As a member of BOMLA’s inaugural graduating class, Jack Erspamer is no stranger to breaking educational barriers. After his graduation from Tarleton State University with a degree in Physics, Erspamer left his home state of Texas to start a PhD program in Photonics and Optics at the University of Central Florida this fall.
Optics is the study of light, and Erspamer’s curiosity on the subject inspired him to further his knowledge.
“I picked optics as my field of study because light is really weird, and it behaves in unexpected ways,” said Erspamer. “I want to be able to understand it theoretically and be able to apply the knowledge in realistic and useful ways.”
After graduation, Jack plans to continue research either as a professor or professional in the field.
As he pursues his PhD, Erspamer says dedication and effort are increasingly more crucial for success, but can be challenging to develop without positive reinforcements. For Jack, those reinforcements are his educators.

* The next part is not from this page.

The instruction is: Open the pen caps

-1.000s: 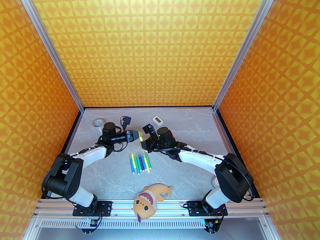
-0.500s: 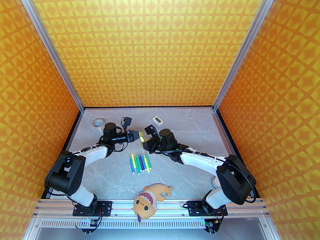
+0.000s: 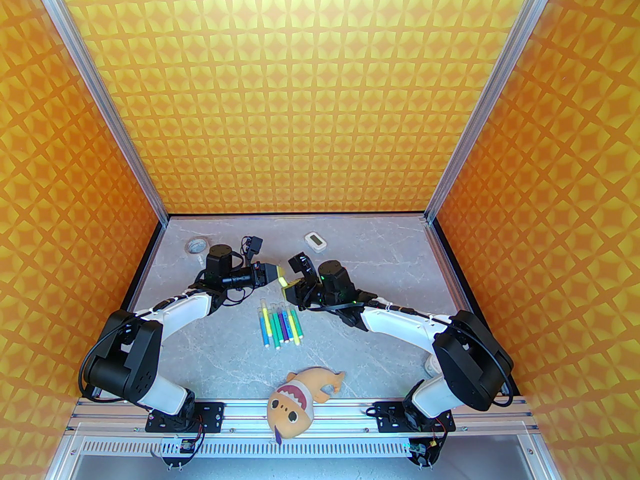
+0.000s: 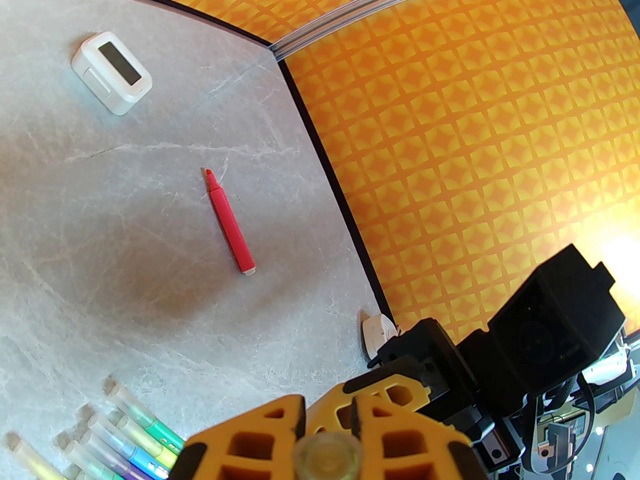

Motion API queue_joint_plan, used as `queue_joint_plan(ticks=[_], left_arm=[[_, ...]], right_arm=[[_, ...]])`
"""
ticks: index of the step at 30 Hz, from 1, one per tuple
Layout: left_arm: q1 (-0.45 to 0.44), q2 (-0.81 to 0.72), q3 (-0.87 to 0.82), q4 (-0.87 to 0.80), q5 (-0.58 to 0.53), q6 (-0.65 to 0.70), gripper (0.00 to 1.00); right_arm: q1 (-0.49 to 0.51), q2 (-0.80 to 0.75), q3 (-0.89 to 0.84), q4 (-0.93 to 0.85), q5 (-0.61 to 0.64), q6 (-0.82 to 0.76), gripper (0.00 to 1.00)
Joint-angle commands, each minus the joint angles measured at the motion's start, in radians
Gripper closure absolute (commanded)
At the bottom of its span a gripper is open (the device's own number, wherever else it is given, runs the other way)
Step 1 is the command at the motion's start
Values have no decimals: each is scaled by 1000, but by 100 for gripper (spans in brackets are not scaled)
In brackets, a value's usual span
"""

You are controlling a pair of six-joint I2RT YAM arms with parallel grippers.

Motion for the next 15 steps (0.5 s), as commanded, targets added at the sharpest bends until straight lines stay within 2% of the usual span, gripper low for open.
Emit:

“Being able to talk to your teachers and professors is important,” he said. “Teachers are meant to help you learn the material, not judge you.”
Erspamer has exercised this mindset throughout graduate school: professors should be seen as trusted personal and professional resources for students.
For students looking forward to furthering their education, Erspamer encourages students to understand that the imposter syndrome, or feeling like you don’t belong, is a trap.
“When I was in middle school, I was put in mandatory tutoring for algebra, but I was able to come back from it and eventually tutored people for the same subject in college,” said Erspamer. “Intelligence does not always come from natural talent – it comes practice, perseverance and dedication.”